Data block -
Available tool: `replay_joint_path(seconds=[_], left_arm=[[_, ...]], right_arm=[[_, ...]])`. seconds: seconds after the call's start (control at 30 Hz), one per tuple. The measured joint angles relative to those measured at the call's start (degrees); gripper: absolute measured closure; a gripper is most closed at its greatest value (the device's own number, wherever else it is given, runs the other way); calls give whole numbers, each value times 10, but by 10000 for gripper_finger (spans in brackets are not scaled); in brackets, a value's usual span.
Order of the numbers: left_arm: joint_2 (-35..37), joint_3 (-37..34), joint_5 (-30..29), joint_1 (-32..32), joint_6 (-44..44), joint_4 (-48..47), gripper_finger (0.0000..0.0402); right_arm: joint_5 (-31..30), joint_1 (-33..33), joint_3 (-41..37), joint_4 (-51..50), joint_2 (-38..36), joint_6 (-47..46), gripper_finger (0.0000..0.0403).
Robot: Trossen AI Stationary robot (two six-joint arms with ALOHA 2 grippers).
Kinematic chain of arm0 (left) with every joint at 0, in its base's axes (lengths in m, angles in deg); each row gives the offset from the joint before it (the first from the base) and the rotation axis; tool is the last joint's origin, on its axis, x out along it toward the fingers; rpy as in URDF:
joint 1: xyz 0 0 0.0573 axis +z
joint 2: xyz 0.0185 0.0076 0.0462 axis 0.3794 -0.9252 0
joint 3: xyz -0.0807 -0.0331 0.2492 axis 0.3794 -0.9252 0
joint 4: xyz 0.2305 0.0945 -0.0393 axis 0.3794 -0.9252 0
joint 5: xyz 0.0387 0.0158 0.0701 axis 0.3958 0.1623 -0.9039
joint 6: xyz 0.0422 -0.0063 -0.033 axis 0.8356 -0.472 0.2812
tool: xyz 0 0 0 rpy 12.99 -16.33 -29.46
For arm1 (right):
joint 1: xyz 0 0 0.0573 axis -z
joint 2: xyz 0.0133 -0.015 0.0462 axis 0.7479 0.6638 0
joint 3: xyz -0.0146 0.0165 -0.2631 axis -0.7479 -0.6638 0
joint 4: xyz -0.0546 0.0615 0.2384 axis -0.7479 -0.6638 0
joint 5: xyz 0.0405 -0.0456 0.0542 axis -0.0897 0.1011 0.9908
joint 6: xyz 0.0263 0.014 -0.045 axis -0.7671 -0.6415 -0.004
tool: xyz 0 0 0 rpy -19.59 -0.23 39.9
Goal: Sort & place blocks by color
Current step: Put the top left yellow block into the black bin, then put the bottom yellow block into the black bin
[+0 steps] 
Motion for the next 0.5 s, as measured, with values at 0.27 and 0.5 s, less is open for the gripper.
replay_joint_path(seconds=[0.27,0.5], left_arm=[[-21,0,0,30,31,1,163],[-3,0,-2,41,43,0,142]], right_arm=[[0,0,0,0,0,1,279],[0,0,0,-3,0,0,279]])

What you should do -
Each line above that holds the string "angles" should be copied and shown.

Exercise result -
Available tool: `replay_joint_path(seconds=[_], left_arm=[[_, ...]], right_arm=[[_, ...]])`. seconds: seconds after the call's start (control at 30 Hz), one per tuple. The measured joint angles relative to those measured at the call's start (degrees); gripper: absolute measured closure; a gripper is most closed at its greatest value (the device's own number, wherever else it is given, runs the other way); calls give whole numbers, each value times 10, but by 10000 for gripper_finger (spans in brackets are not scaled); in brackets, a value's usual span.
Kinematic chain of arm0 (left) with every joint at 0, in its base's axes (lengths in m, angles in deg); each row gives the offset from the joint before it (the first from the base) and the rotation axis; tool is the last joint's origin, on its axis, x out along it toward the fingers; rpy as in URDF:

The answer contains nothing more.